◆ **Problem to work on**:
Keep each line of the material that includes "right", and leave out the rest.

◆ **Dataset extract**:
▼▼▼

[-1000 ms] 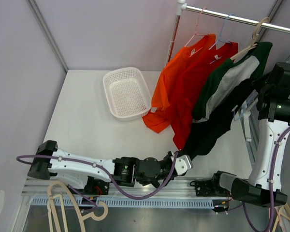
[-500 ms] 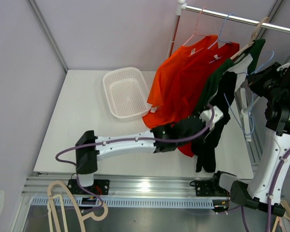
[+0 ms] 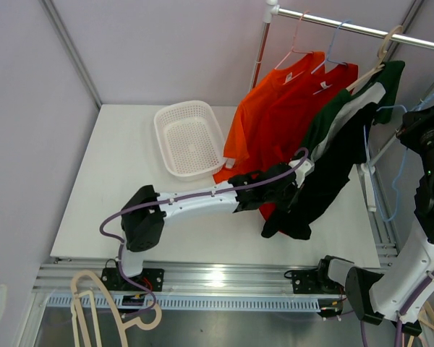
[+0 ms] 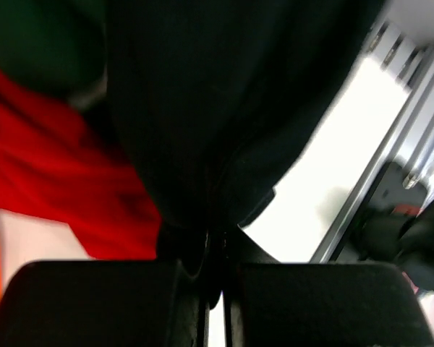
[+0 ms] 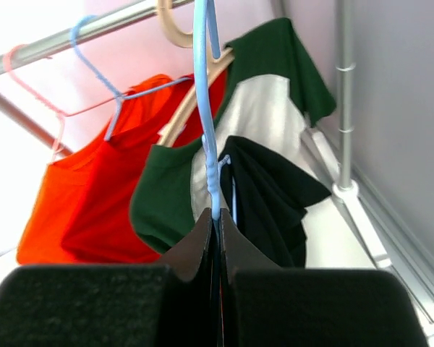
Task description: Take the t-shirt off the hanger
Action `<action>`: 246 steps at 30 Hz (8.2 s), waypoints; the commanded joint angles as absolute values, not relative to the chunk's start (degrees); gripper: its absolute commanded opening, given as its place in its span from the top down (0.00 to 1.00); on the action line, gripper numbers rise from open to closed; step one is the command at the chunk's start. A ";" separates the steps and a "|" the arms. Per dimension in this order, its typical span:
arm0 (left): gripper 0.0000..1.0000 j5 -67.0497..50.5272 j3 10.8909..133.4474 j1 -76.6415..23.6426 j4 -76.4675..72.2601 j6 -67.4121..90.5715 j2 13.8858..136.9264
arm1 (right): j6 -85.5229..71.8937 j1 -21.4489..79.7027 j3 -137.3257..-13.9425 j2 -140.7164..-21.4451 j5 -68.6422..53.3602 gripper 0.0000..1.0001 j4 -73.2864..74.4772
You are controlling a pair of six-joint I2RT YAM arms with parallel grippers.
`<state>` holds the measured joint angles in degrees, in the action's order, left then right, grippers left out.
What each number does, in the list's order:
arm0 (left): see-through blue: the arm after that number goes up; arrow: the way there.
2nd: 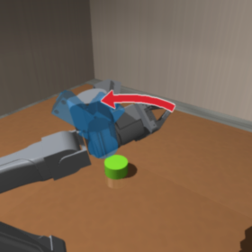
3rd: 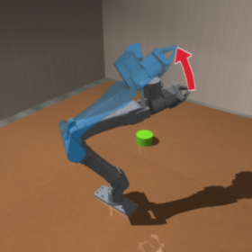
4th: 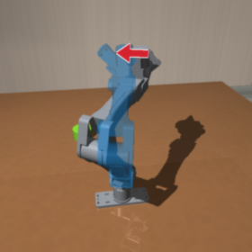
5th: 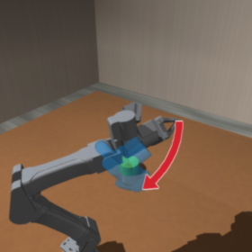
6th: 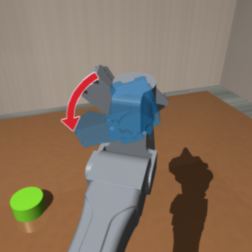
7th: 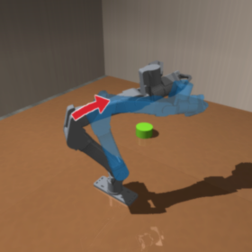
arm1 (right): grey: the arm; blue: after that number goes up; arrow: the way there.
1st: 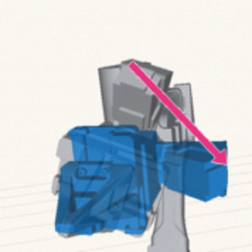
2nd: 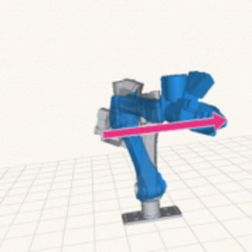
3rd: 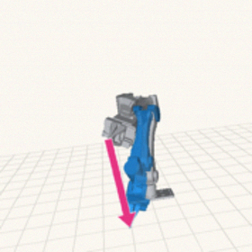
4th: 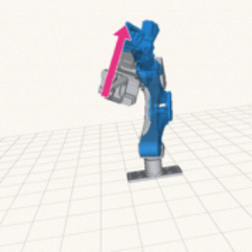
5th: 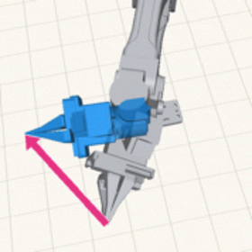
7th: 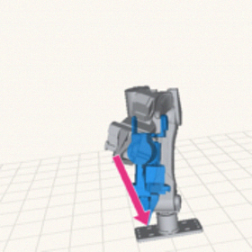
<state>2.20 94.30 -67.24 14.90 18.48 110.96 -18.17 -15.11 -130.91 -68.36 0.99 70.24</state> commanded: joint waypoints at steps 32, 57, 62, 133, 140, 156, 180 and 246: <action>0.99 1.40 121.82 -59.24 30.15 25.49 120.50 | -20.29 -13.54 -123.13 -57.57 -8.07 0.99 68.12; 0.99 0.70 101.34 -63.72 25.93 18.99 99.67 | -19.24 -13.18 -112.59 -57.92 -6.66 1.00 55.12; 0.99 0.44 101.08 -63.90 26.19 18.90 99.58 | -18.20 -13.18 -112.24 -56.17 -6.24 1.00 50.46; 0.99 17.67 130.25 -29.19 -24.79 -23.48 97.73 | -0.88 -19.95 -110.31 -88.87 9.58 1.00 17.32; 0.99 16.35 135.96 -23.12 -16.62 -14.16 102.48 | -1.41 -20.04 -102.13 -84.11 9.49 0.75 17.75; 0.99 11.17 133.62 -16.52 -12.32 -3.88 110.12 | -4.75 -19.86 -99.58 -73.14 13.27 0.00 25.92; 0.99 19.53 97.58 -21.45 22.94 35.50 111.71 | -15.64 -17.05 -119.96 -82.79 -12.39 0.02 41.13; 0.00 10.90 77.61 -30.85 13.10 24.17 68.73 | -14.60 -8.70 -131.92 -98.70 3.95 1.00 47.37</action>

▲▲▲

◆ **Response area**:
arm1 (right): j6 -85.5229..71.8937 j1 -21.4489..79.7027 j3 -137.3257..-13.9425 j2 -140.7164..-21.4451 j5 -68.6422..53.3602 gripper 0.0000..1.0001 j4 -73.2864..74.4772
`<state>` holds the measured joint angles in degrees, in the action's order, left then right, grippers left out.
arm1 (right): grey: the arm; blue: after that number goes up; arrow: the way there.

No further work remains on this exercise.